_Task directions_.
Pictures aside, the data must be reproduced exactly.

_Data section_.

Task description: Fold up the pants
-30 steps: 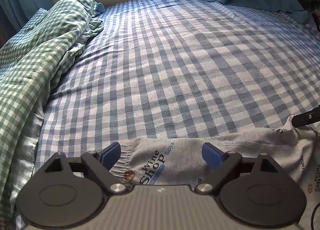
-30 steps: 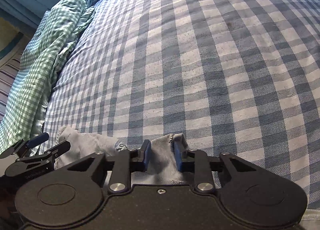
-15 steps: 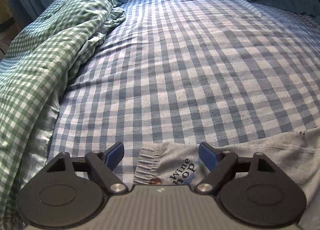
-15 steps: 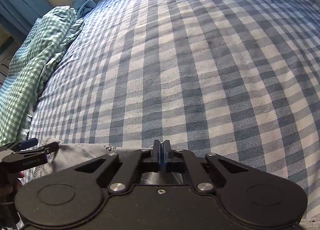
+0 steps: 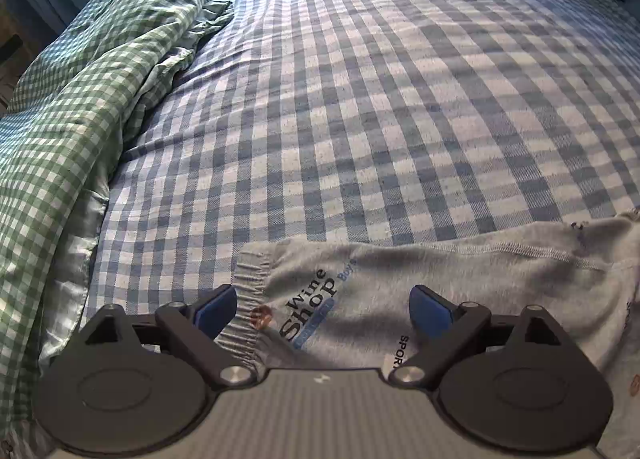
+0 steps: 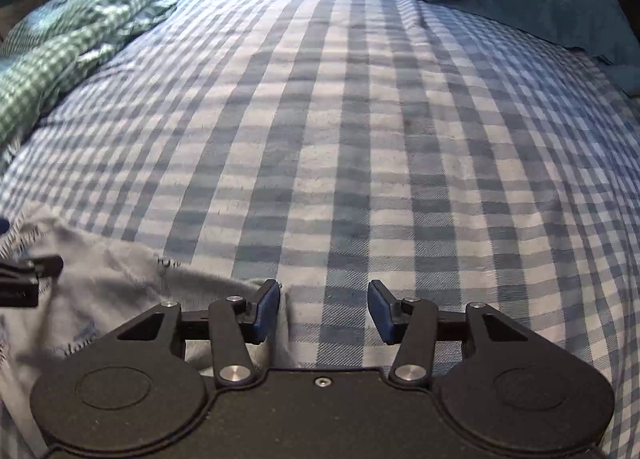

_Exercise output_.
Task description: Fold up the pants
-30 steps: 
-30 steps: 
-15 steps: 
-15 steps: 
+0 steps: 
+0 steps: 

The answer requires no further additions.